_About this task_:
Every entry below is to be copied word for word, with its pictures removed.

_Records to process_:

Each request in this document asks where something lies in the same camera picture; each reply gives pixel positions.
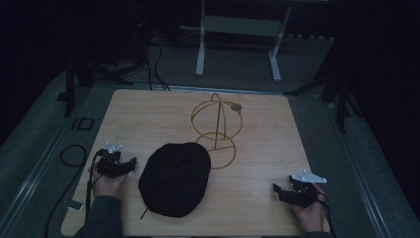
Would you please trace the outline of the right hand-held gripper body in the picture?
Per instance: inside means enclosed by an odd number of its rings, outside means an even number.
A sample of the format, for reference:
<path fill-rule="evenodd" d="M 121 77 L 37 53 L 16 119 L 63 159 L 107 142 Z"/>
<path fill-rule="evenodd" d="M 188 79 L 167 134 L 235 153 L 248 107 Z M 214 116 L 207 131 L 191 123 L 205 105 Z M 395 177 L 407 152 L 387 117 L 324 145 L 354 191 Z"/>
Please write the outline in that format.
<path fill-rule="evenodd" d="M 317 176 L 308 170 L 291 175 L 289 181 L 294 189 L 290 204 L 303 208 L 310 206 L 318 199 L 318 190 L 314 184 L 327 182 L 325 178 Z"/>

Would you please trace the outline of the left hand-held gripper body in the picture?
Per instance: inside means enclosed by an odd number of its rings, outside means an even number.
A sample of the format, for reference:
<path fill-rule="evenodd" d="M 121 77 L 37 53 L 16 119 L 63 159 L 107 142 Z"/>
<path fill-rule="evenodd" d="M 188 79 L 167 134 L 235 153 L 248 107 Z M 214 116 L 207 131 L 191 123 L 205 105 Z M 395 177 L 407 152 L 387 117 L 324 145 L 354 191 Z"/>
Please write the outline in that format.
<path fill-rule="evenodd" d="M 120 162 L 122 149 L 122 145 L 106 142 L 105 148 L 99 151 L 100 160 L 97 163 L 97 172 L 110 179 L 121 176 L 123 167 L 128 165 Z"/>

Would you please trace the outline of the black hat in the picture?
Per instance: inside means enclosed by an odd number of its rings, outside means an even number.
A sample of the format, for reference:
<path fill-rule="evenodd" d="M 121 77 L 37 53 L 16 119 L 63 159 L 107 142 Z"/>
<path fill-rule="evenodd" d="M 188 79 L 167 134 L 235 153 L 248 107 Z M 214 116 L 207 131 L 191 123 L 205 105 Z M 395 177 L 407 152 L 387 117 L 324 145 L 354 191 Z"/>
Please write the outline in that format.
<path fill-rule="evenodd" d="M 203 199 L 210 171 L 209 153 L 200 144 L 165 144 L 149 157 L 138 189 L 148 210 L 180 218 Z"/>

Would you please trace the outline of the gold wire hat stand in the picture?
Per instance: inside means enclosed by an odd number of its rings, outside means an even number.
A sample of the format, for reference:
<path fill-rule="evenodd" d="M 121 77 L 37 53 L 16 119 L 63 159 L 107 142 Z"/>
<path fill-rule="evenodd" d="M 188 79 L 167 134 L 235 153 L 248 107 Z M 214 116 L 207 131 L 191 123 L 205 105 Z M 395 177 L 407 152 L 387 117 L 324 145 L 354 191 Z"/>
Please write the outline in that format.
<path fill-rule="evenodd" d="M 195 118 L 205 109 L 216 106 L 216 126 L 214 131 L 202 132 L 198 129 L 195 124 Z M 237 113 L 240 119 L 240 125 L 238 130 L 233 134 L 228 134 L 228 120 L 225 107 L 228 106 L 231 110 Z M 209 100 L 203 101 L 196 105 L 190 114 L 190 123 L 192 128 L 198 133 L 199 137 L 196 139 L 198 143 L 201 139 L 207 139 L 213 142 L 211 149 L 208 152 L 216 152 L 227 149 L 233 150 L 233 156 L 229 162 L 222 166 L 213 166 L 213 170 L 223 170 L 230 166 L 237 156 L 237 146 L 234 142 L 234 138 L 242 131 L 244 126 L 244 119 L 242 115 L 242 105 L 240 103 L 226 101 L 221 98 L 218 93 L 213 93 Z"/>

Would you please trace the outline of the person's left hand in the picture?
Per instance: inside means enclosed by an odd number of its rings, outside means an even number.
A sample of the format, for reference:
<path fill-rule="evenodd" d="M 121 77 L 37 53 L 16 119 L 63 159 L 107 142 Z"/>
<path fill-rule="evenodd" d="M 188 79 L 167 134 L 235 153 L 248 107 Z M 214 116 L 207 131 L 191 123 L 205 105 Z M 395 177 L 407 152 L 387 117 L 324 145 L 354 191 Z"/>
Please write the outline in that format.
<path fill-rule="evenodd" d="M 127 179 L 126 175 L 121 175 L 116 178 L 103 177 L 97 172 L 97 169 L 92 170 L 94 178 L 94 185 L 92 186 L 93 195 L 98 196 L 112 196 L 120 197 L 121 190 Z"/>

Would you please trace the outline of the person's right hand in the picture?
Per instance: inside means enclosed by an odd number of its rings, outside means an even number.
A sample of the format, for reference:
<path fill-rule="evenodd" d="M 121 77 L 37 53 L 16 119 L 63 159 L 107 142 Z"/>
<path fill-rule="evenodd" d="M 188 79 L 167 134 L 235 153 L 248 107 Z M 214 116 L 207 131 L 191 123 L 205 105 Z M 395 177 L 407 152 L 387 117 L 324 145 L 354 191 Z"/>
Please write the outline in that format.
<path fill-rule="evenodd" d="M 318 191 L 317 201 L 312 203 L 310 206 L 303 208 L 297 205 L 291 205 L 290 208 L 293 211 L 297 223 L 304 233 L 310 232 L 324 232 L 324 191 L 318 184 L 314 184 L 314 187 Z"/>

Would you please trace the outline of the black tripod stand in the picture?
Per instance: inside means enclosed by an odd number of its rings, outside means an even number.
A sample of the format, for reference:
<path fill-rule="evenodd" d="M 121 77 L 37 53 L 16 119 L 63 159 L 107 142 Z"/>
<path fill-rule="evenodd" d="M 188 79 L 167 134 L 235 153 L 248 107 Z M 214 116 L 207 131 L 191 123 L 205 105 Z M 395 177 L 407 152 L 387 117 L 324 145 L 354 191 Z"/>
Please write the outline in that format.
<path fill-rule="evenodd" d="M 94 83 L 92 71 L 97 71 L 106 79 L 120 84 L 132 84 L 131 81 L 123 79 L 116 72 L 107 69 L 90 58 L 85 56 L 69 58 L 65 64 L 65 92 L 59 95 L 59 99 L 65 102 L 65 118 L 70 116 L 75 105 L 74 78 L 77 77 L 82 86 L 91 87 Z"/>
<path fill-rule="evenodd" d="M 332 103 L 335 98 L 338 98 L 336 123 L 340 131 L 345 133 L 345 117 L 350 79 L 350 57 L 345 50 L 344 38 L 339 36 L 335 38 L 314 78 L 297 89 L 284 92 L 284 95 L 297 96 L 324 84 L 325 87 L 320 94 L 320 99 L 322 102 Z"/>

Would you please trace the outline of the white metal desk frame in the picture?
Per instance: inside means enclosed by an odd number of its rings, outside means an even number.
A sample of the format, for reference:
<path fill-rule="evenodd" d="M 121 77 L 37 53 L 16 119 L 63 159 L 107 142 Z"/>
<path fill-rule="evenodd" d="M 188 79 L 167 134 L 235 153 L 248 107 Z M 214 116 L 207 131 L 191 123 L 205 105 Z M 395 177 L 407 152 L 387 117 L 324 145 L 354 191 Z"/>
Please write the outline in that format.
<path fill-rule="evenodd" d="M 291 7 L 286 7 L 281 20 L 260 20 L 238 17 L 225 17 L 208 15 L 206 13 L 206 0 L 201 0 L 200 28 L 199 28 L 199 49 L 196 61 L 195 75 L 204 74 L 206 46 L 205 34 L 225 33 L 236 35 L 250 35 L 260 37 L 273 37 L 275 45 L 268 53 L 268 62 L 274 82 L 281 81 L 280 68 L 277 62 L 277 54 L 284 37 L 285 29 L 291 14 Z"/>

_Output of the exercise_:
Each request in this document asks where something lies in the same camera picture; each reply gives pixel positions.
Would you please trace the outline of the right hand-held gripper body in the picture?
Per instance: inside means enclosed by an odd number of its rings, outside means an even number.
A sample of the format, for reference:
<path fill-rule="evenodd" d="M 121 77 L 37 53 L 16 119 L 63 159 L 107 142 Z"/>
<path fill-rule="evenodd" d="M 188 79 L 167 134 L 235 153 L 248 107 Z M 214 116 L 207 131 L 191 123 L 205 105 Z M 395 177 L 407 152 L 387 117 L 324 145 L 354 191 Z"/>
Please write the outline in that format.
<path fill-rule="evenodd" d="M 317 176 L 308 170 L 291 175 L 289 181 L 294 189 L 290 204 L 303 208 L 310 206 L 318 199 L 318 190 L 314 184 L 327 182 L 325 178 Z"/>

Would you please trace the outline of the left hand-held gripper body in the picture?
Per instance: inside means enclosed by an odd number of its rings, outside means an even number.
A sample of the format, for reference:
<path fill-rule="evenodd" d="M 121 77 L 37 53 L 16 119 L 63 159 L 107 142 Z"/>
<path fill-rule="evenodd" d="M 188 79 L 167 134 L 235 153 L 248 107 Z M 214 116 L 207 131 L 191 123 L 205 105 Z M 395 177 L 407 152 L 387 117 L 324 145 L 354 191 Z"/>
Please write the outline in that format.
<path fill-rule="evenodd" d="M 120 162 L 122 149 L 122 145 L 106 142 L 105 148 L 99 151 L 100 160 L 97 163 L 97 172 L 110 179 L 121 176 L 123 167 L 128 165 Z"/>

Would you please trace the outline of the black hat in the picture?
Per instance: inside means enclosed by an odd number of its rings, outside means an even number.
A sample of the format, for reference:
<path fill-rule="evenodd" d="M 121 77 L 37 53 L 16 119 L 63 159 L 107 142 Z"/>
<path fill-rule="evenodd" d="M 188 79 L 167 134 L 235 153 L 248 107 Z M 214 116 L 207 131 L 191 123 L 205 105 Z M 395 177 L 407 152 L 387 117 L 324 145 L 354 191 Z"/>
Please write the outline in that format.
<path fill-rule="evenodd" d="M 203 199 L 210 171 L 209 153 L 200 144 L 165 144 L 149 157 L 138 189 L 148 210 L 180 218 Z"/>

Would you please trace the outline of the gold wire hat stand in the picture?
Per instance: inside means enclosed by an odd number of its rings, outside means an even number.
A sample of the format, for reference:
<path fill-rule="evenodd" d="M 121 77 L 37 53 L 16 119 L 63 159 L 107 142 Z"/>
<path fill-rule="evenodd" d="M 188 79 L 167 134 L 235 153 L 248 107 Z M 214 116 L 207 131 L 191 123 L 205 105 Z M 395 177 L 407 152 L 387 117 L 324 145 L 354 191 Z"/>
Please write the outline in that format.
<path fill-rule="evenodd" d="M 195 118 L 205 109 L 216 106 L 216 126 L 214 131 L 202 132 L 198 129 L 195 124 Z M 237 113 L 240 119 L 240 125 L 238 130 L 233 134 L 228 134 L 228 120 L 225 107 L 228 106 L 231 110 Z M 209 100 L 203 101 L 196 105 L 190 114 L 190 123 L 192 128 L 198 133 L 199 137 L 196 139 L 198 143 L 201 139 L 207 139 L 213 142 L 211 149 L 208 152 L 216 152 L 227 149 L 233 150 L 233 156 L 229 162 L 222 166 L 213 166 L 213 170 L 223 170 L 230 166 L 237 156 L 237 146 L 234 142 L 234 138 L 242 131 L 244 126 L 244 119 L 242 115 L 242 105 L 240 103 L 226 101 L 221 98 L 218 93 L 213 93 Z"/>

Would you please trace the outline of the person's left hand in the picture?
Per instance: inside means enclosed by an odd number of its rings, outside means an even number.
A sample of the format, for reference:
<path fill-rule="evenodd" d="M 121 77 L 37 53 L 16 119 L 63 159 L 107 142 Z"/>
<path fill-rule="evenodd" d="M 188 79 L 167 134 L 235 153 L 248 107 Z M 214 116 L 207 131 L 191 123 L 205 105 Z M 395 177 L 407 152 L 387 117 L 324 145 L 354 191 Z"/>
Please write the outline in that format.
<path fill-rule="evenodd" d="M 127 179 L 126 175 L 121 175 L 116 178 L 103 177 L 97 172 L 97 169 L 92 170 L 94 178 L 94 185 L 92 186 L 93 195 L 98 196 L 112 196 L 120 197 L 121 190 Z"/>

Would you please trace the outline of the person's right hand in the picture?
Per instance: inside means enclosed by an odd number of its rings, outside means an even number.
A sample of the format, for reference:
<path fill-rule="evenodd" d="M 121 77 L 37 53 L 16 119 L 63 159 L 107 142 Z"/>
<path fill-rule="evenodd" d="M 188 79 L 167 134 L 235 153 L 248 107 Z M 214 116 L 207 131 L 191 123 L 205 105 Z M 395 177 L 407 152 L 387 117 L 324 145 L 354 191 Z"/>
Please write the outline in that format.
<path fill-rule="evenodd" d="M 318 191 L 317 201 L 312 203 L 310 206 L 303 208 L 297 205 L 291 205 L 290 208 L 293 211 L 297 223 L 304 233 L 310 232 L 324 232 L 324 191 L 318 184 L 314 184 L 314 187 Z"/>

Would you please trace the outline of the black tripod stand in the picture?
Per instance: inside means enclosed by an odd number of its rings, outside means an even number.
A sample of the format, for reference:
<path fill-rule="evenodd" d="M 121 77 L 37 53 L 16 119 L 63 159 L 107 142 Z"/>
<path fill-rule="evenodd" d="M 188 79 L 167 134 L 235 153 L 248 107 Z M 214 116 L 207 131 L 191 123 L 205 105 Z M 395 177 L 407 152 L 387 117 L 324 145 L 354 191 Z"/>
Please write the outline in that format.
<path fill-rule="evenodd" d="M 94 83 L 92 71 L 97 71 L 106 79 L 120 84 L 132 84 L 131 81 L 123 79 L 116 72 L 107 69 L 90 58 L 85 56 L 69 58 L 65 64 L 65 92 L 59 95 L 59 99 L 65 102 L 65 118 L 70 116 L 75 105 L 74 78 L 77 77 L 82 86 L 91 87 Z"/>
<path fill-rule="evenodd" d="M 332 103 L 335 98 L 338 98 L 336 123 L 340 131 L 345 133 L 345 117 L 350 79 L 350 57 L 345 50 L 344 38 L 339 36 L 335 38 L 314 78 L 297 89 L 284 92 L 284 95 L 297 96 L 324 84 L 325 87 L 320 94 L 320 99 L 322 102 Z"/>

Would you please trace the outline of the white metal desk frame in the picture?
Per instance: inside means enclosed by an odd number of its rings, outside means an even number.
A sample of the format, for reference:
<path fill-rule="evenodd" d="M 121 77 L 37 53 L 16 119 L 63 159 L 107 142 Z"/>
<path fill-rule="evenodd" d="M 188 79 L 167 134 L 235 153 L 248 107 Z M 214 116 L 207 131 L 191 123 L 205 105 Z M 395 177 L 407 152 L 387 117 L 324 145 L 354 191 Z"/>
Please write the outline in that format.
<path fill-rule="evenodd" d="M 291 7 L 286 7 L 281 20 L 260 20 L 238 17 L 225 17 L 208 15 L 206 13 L 206 0 L 201 0 L 200 28 L 199 28 L 199 49 L 196 61 L 195 75 L 204 74 L 206 46 L 205 34 L 225 33 L 236 35 L 250 35 L 260 37 L 273 37 L 275 45 L 268 53 L 268 62 L 274 82 L 281 81 L 280 68 L 277 62 L 277 54 L 284 37 L 285 29 L 291 14 Z"/>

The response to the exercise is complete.